Liked Songs Shenanigans

I have a friend who has built up an amazing collection of songs on Spotify. They did this by over the years simply using the “Like” feature when they like a song. As a result, they have a collection of over a thousand songs representing their diverse music taste.

When I learned about this, I became jealous. I too wanted such a collection, but I didn’t want to wait years for it to build up into something formidable.

For a couple of years now I’ve been using Last.fm. It’s overall pretty nice: it tracks everything you listen to automatically, meaning you can set it up once and never touch it again and it’ll still continue collecting the data for you.

Since I was already using Last.fm, I thought why not I get my data from the site and put all the songs I’ve determined to “like” into my Liked Songs?

Part 1: Getting My Data

First I needed to get my data from Last.fm. I stumbled upon a project called lastfmstats.com. It’s a really cool website: I highly recommend checking it out for its own merits as the graphs and the analyses it provides are quite fascinating. For the sake of this post, however, we will be using it simply to get our data in a machine-readable format.

Simply type your Last.fm username and let it do its thing. Depending on how many scrobbles you have it may take a while for it to collect your data but after it finishes you have the option to download your scrobbles as a JSON file.

Now that we have our data, let’s get to processing it!

Part 2: Processing My Scrobbles

I used Python for my scripting, so I will use Python in this post as well, but really you can use anything.

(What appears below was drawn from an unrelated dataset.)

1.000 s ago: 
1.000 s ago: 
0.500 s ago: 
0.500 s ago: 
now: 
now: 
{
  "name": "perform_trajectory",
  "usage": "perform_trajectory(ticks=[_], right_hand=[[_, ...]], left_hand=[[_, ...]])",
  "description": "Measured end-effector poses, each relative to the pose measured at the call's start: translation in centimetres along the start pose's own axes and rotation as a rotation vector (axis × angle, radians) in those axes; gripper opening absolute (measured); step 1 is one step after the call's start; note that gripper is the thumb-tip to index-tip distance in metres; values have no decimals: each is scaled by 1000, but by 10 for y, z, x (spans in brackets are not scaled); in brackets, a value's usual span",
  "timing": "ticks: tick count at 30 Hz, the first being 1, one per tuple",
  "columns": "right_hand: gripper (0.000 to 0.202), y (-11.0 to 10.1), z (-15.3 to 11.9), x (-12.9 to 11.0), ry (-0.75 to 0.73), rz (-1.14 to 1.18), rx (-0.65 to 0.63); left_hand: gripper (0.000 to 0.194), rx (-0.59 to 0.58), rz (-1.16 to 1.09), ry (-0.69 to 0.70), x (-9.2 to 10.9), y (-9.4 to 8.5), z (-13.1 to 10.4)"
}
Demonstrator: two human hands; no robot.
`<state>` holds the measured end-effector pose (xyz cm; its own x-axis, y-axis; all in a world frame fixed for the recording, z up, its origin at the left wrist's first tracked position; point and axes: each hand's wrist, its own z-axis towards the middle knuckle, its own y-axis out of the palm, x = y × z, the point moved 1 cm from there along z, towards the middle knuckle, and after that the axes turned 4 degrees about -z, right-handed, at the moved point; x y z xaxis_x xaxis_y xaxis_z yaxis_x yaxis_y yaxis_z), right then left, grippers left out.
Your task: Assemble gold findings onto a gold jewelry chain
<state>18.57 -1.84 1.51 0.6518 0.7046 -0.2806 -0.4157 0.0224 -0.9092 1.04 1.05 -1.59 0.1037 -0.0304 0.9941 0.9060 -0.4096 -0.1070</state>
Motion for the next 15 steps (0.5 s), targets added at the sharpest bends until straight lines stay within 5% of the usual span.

To note ahead of time, “dicts” in Python are simply key-value stores. Since the scripts are written in Python, I will be using the word “dict” throughout the post, but just know it can be any key-value store in your respective language.

First, let’s load our JSON file into a variable called contents:

with open("./lastfmstats.json", "r") as f:
  # Rough schema of the `contents` dict
  # {
  #   username: string;
  #   scrobbles: {
  #     track: string;
  #     artist: string;
  #     album: string;
  #     date: number; // Unix epoch
  #   }[]
  # }
  contents = json.load(f)

Now let’s get how many times a track has been scrobbled:

times_track_scrobbled = {} # { [serialized_track: string]: number }

for scrobble in contents["scrobbles"]:
  key = serialize_track(scrobble["track"], scrobble["artist"])

  if key in times_track_scrobbled:
    times_track_scrobbled[key] = times_track_scrobbled[key] + 1
  else:
    times_track_scrobbled[key] = 1

“What’s up with the serialize_track stuff?”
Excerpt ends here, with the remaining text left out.